Let $E$ be a finite ground set and let $\mathcal F\subseteq 2^E$ be the family
of feasible sets of an underlying linear minimization problem
\[
    \min_{S\in\mathcal F} w(S),
\]
where $w(S)=\sum_{e\in S}w(e)$ for weights $w:E\to \Z_+$.  We are also given
an interdiction cost $c:E\to \Z_+$ and a budget $b\in \Z_+$.
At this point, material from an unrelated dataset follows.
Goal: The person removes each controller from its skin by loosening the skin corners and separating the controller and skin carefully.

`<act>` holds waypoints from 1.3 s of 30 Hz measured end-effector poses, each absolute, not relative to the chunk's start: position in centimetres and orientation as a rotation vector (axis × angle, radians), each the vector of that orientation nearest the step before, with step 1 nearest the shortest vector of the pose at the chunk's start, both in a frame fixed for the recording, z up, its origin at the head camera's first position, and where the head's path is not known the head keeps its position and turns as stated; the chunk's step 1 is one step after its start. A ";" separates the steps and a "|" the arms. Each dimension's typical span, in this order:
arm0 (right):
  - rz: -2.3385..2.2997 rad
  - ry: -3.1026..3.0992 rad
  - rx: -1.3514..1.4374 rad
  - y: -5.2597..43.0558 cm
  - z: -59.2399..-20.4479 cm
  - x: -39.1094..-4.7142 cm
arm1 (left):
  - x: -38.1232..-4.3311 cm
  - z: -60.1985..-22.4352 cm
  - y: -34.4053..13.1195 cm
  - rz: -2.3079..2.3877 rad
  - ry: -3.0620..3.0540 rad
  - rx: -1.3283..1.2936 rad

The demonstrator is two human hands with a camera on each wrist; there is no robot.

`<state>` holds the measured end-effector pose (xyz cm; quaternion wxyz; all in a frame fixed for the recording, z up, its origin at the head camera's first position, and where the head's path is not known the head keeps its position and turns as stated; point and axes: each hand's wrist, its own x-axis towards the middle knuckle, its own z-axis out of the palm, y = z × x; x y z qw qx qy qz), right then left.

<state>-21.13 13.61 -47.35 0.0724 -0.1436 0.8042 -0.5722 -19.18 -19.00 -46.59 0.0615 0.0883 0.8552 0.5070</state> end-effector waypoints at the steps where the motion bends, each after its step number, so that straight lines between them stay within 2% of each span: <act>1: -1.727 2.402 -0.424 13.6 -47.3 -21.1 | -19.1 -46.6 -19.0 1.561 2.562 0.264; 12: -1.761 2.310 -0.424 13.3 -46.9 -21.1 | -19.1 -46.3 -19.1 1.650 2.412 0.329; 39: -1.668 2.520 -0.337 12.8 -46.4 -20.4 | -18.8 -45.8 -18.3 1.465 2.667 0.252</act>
The linear minimization interdiction problem considered here is
\begin{equation}\label{eq:interdiction}
    \opt
    =
    \min_{\substack{S\in\mathcal F,\; R\subseteq S\\ c(R)\leq b}}
        w(S\setminus R),
\end{equation}
where $c(R)=\sum_{e\in R}c(e)$.  This is equivalent to first deleting an
arbitrary set $R$ with $c(R)\leq b$ and then minimizing $w(S\setminus R)$ over
$S\in\mathcal F$, because only $R\cap S$ affects the value of a chosen feasible
set $S$.

Connectivity interdiction is the special case where $\mathcal F$ is the family
of cuts of a graph.  In that case \eqref{eq:interdiction} is exactly the
$b$-free min-cut formulation
\[
    \min_{\substack{\text{cut } C,\;R\subseteq C\\c(R)\leq b}}
        w(C\setminus R).
\]

The argument below uses both minimization and linearity.  Minimization gives the
near-minimizer certificate in \autoref{thm:two-approx-witness}; linearity gives
the truncation formula $w_\lambda(e)=\min\{w(e),\lambda c(e)\}$.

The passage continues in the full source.